Kakadu is indigenous owned and we were very aware of and respectful of their culture. Paul and Marian took us to view the rock paintings at Ubirr, a group of rock outcrops in the northeast of the park, on the edge of the Nadab floodplain. There are several large rock overhangs that would have provided excellent shelter to Aboriginal people over thousands of years. Ubirr’s proximity to the East Alligator River and Nadab floodplains means that food would have been abundant and this is reflected in much of the rock art there. Animals depicted in the main gallery include barramundi, catfish, mullet, goanna, snake-necked turtle, pig-nosed turtle, rock-haunting ringtail possum and wallaby,
Paul pushed Alan in his wheelchair in 35 Celsius heat and made sure Alan saw as many paintings as possible. Paul also ensured Alan saw a remarkable variety and concentration of wildlife by stopping at every bird-hide and shelter along the way. He was so professional in the way he unfolded the wheelchair from the back of the four wheel drive car and had it ready for Alan to use. Apart from the heat, most places were wheel chair friendly. However, when the pathway gave way to gravel it was an uphill battle.

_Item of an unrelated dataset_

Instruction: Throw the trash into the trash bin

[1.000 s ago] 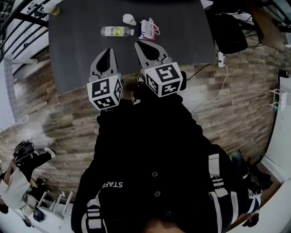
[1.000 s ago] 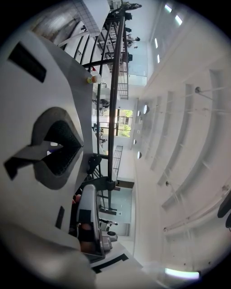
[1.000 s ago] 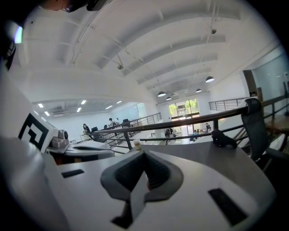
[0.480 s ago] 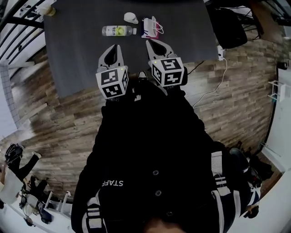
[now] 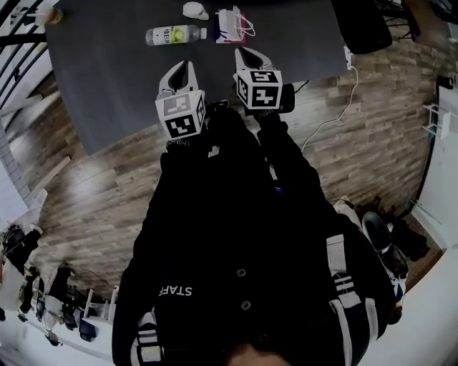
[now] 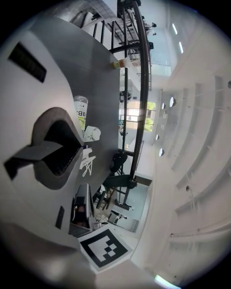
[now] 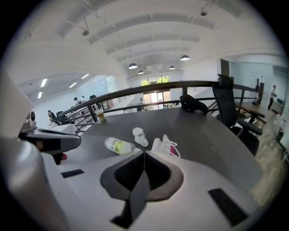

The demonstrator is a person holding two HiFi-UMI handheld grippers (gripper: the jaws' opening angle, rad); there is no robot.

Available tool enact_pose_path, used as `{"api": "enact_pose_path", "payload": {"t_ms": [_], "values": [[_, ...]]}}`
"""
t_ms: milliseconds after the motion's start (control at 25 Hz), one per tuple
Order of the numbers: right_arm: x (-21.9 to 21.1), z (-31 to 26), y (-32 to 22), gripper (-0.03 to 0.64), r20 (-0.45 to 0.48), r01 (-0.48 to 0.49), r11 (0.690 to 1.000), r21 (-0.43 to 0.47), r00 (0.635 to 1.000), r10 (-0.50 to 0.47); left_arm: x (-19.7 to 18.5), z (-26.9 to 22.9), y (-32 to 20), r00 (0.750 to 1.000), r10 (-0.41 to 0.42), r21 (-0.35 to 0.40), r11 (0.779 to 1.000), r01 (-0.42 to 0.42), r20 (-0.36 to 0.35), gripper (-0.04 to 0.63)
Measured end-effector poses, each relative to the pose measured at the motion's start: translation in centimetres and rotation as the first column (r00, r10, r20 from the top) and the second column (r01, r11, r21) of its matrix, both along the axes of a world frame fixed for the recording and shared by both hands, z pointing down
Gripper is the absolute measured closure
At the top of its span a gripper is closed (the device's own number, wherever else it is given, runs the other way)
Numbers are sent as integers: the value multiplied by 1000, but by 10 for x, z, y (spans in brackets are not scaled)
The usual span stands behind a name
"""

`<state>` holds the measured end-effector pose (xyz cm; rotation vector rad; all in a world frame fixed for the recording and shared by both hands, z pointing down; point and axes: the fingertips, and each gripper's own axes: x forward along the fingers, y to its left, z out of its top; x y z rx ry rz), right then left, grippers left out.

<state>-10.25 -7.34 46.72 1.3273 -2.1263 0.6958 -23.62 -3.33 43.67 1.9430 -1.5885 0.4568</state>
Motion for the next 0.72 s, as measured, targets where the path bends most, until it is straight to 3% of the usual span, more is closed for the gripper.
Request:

Burrunguy, formally called Nourlangie Rock, is located in an outlying formation of the Arnhem Land Escarpment. There are a number of shelters in amongst this large outcrop linked by paths and stairways. The shelters contain several impressive paintings that deal with creation ancestors. Some of the stories connected to these artworks are known only to certain Aboriginal people and remain secret. Anbangbang Billabong lies in the shadow of Nourlangie Rock and is inhabited by a wide range of wildlife which would have sustained traditional Aboriginal people well. We had many picnic lunches and loved the peace of this place. I took many photos of information to read at my leisure.
From the Jabiru airport we took a kakadu Air one hour scenic flight. I wanted to get an idea of the size and shape of the land and you can only do that from a small plane or helicopter.

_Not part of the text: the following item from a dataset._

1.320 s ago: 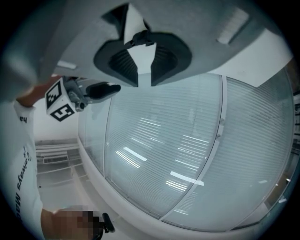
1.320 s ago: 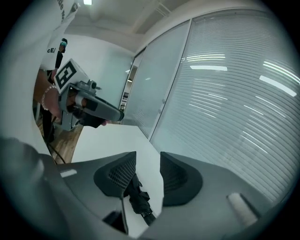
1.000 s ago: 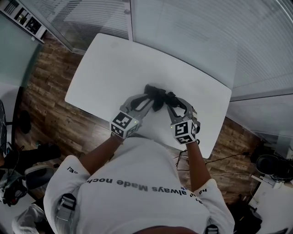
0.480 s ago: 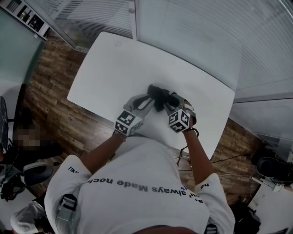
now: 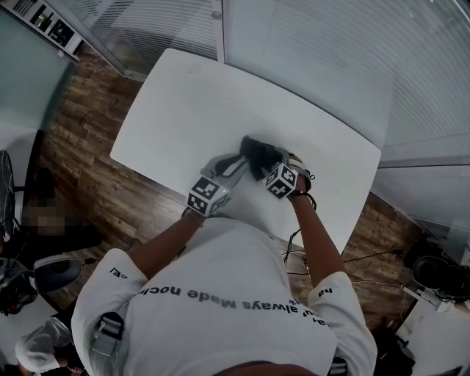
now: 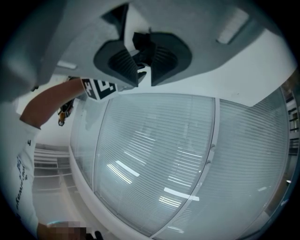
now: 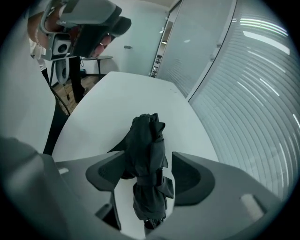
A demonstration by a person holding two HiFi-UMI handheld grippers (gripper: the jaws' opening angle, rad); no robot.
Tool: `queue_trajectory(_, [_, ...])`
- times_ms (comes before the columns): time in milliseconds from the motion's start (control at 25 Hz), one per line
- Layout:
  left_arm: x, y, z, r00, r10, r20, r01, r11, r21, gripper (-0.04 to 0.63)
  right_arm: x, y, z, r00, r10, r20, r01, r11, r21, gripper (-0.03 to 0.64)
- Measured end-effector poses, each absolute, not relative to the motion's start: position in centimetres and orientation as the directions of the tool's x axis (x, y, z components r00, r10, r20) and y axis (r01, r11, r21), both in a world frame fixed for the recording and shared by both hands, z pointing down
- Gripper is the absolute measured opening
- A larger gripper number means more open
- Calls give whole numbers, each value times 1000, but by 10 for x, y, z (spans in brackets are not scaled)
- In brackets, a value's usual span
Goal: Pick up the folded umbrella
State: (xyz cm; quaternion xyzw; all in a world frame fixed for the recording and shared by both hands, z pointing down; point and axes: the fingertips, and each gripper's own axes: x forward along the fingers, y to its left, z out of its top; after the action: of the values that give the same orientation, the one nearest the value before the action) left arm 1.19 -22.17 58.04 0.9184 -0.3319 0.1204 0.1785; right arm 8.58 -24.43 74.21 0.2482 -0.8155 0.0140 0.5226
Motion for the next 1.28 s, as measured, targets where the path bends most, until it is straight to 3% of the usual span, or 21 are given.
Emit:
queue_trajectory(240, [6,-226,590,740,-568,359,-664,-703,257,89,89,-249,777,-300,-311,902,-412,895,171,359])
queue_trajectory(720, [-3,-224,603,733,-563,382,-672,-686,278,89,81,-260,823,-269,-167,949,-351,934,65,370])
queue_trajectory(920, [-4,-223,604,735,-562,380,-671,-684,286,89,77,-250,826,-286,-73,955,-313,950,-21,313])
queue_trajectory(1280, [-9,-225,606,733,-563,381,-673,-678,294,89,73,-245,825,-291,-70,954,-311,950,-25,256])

The vast expanse of Kakadu lay spread out before us. I saw the flood plains below and the high escarpment rising out of the mist. It would have provided shelter for centuries from violent storms, flood plains and billabongs during the wet season. I imagined aboriginal people sheltered by rock cliffs towering above. Imagined them waiting patiently for the monsoon to pass and the dry season to begin. They would huddle around fires, gossiping, story telling and adding to the art work. An abundance of wildlife would have kept them healthy and alert. The commentary through the headphones was informative and fascinating. There was so much to learn and to see and I was spell bound by the sheer size of the area.
Jim Jim falls were fascinating from the plane and we were given every opportunity to see them. I’d noticed on one of our car trips that the road to them was still closed. We decided not to try to get through this time. However viewing them from the air was amazing.
How generous of the indigenous people, now that they own most of Kakadu to welcome all people to their country. However, certain areas are closed to everyone, indigenous people included, because that area is the resting place of the Rainbow Serpent and she must not be disturbed.